利用螢光共振能量轉移技術定位真核轉錄延長複合體

Abstract

RNA聚合酶II具有合成mRNA的功能，在真核細胞中扮演重要的角色。RNA聚合酶II之轉錄延長複合體的X-ray晶體繞射結構已達3.3Å解析度，但由於mRNA具有彈性易擺動，因此轉錄出的mRNA離開RNA聚合酶II之轉錄延長複合體的正確出口途徑，至今仍不是很清楚。 在本文的研究中，利用一種非傳統螢光標定方法來標記RNA聚合酶II次單元，並設計兩種不同長度的RNA，在RNA 5’標記上配對螢光染劑，如此便可測量RNA與RNA聚合酶II次單元之間的距離，推導出轉錄後mRNA的出口路徑。從膠內螢光共振能量轉移技術的結果確定RNA聚合酶II轉錄延長複合體的存在，並成為支持單分子螢光技術實驗結果的另一項證據。 尤有進者，我們成功地建立本實驗室之單分子螢光技術，並利用其可以測量到10-10m解析度之特質，發現Rpb3與不同長度RNA測量螢光轉移共振能量，符合膠內螢光共振能量轉移的結果。此實驗結果在研究RNA的出口途徑之問題上，有十分顯著之意義。
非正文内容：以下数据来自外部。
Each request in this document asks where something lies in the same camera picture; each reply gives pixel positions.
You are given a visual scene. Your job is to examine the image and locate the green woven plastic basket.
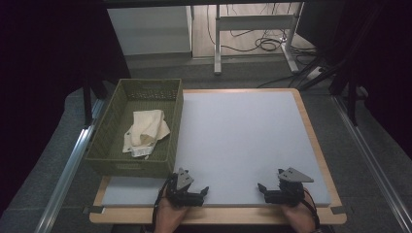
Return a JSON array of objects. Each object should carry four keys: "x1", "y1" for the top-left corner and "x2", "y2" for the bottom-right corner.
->
[{"x1": 85, "y1": 78, "x2": 185, "y2": 179}]

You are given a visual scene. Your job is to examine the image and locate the grey foam mat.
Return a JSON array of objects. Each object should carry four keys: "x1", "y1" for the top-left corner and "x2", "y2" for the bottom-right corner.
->
[{"x1": 101, "y1": 90, "x2": 332, "y2": 208}]

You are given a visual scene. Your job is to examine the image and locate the black metal stand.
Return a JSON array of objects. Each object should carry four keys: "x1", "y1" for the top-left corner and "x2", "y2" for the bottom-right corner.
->
[
  {"x1": 82, "y1": 74, "x2": 108, "y2": 127},
  {"x1": 299, "y1": 57, "x2": 361, "y2": 127}
]

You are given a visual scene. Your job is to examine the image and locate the cream cloth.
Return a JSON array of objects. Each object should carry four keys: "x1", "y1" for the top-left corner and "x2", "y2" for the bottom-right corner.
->
[{"x1": 121, "y1": 109, "x2": 171, "y2": 159}]

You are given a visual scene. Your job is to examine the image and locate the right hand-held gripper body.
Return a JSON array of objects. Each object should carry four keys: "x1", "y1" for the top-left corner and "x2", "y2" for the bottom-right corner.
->
[{"x1": 277, "y1": 167, "x2": 315, "y2": 207}]

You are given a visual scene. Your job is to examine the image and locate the aluminium rail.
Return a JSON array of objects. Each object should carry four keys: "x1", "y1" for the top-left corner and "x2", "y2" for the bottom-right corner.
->
[
  {"x1": 33, "y1": 98, "x2": 105, "y2": 233},
  {"x1": 331, "y1": 95, "x2": 412, "y2": 233}
]

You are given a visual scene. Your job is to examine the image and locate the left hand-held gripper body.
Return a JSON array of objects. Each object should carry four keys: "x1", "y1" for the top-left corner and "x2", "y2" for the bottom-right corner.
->
[{"x1": 166, "y1": 167, "x2": 195, "y2": 208}]

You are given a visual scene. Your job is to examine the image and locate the person's left hand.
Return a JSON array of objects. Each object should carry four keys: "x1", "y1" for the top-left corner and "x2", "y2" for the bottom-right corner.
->
[{"x1": 154, "y1": 193, "x2": 190, "y2": 233}]

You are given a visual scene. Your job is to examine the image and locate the black floor cables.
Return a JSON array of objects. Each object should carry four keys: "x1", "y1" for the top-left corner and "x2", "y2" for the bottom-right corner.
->
[{"x1": 207, "y1": 3, "x2": 320, "y2": 89}]

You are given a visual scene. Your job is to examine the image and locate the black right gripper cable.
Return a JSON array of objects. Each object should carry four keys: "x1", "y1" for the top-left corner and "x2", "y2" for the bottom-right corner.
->
[{"x1": 302, "y1": 188, "x2": 322, "y2": 227}]

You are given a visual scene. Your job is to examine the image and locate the white power strip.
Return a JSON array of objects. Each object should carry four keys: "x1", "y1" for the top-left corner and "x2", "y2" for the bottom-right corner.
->
[{"x1": 305, "y1": 66, "x2": 325, "y2": 81}]

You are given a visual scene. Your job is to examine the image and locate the dark curtain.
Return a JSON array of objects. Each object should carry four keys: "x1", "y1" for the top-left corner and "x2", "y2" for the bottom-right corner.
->
[
  {"x1": 0, "y1": 0, "x2": 130, "y2": 215},
  {"x1": 339, "y1": 0, "x2": 412, "y2": 159}
]

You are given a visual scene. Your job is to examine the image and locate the white desk frame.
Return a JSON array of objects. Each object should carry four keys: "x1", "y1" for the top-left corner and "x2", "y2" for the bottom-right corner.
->
[{"x1": 213, "y1": 2, "x2": 304, "y2": 76}]

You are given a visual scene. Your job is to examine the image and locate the white cabinet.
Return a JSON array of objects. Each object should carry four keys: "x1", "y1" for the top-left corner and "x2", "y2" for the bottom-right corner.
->
[{"x1": 106, "y1": 5, "x2": 192, "y2": 56}]
Together with six general transcription factors and promoter DNA, yeast RNA polymerase II (RNA pol II) forms the core enzyme responsible for the synthesis of messenger RNA from genome DNA, a crucial role in eukaryote. The atomic structures of RNA polymerase II elongation complex have been resolved by using X-ray crystallography technology, but the nascent RNA exit route on the complex remains unknown. Fluorescence resonance energy transfer (FRET) is a physical tool that can measure intramolecular or intermolecular distance to nanometer precision. In this work, we use a novel strategy that enables us to measure the distance between 5’ end of designed RNA primers and any subunits in the RNA pol II elongation complex. We have successfully determined the position of 5’ end of the synthesized 10mer and 17mer RNA primers and thus mapped the exiting route of RNA from RNA pol II. Furthermore, we successfully used the in gel fluorescence resonance energy transfer (gelFRET) assay to demonstrate the formation of RNA pol II elongation complex. We further use smFRET to measure the distance between 5’ RNA and c-terminal of Rpb3. Our finding that 10mer RNA assumes higher FRET with the c-terminal of Rpb3 than 17mer RNA suggests the hypothesis RNA exits through a channel toward Rpb7 instead of towards Rpb8.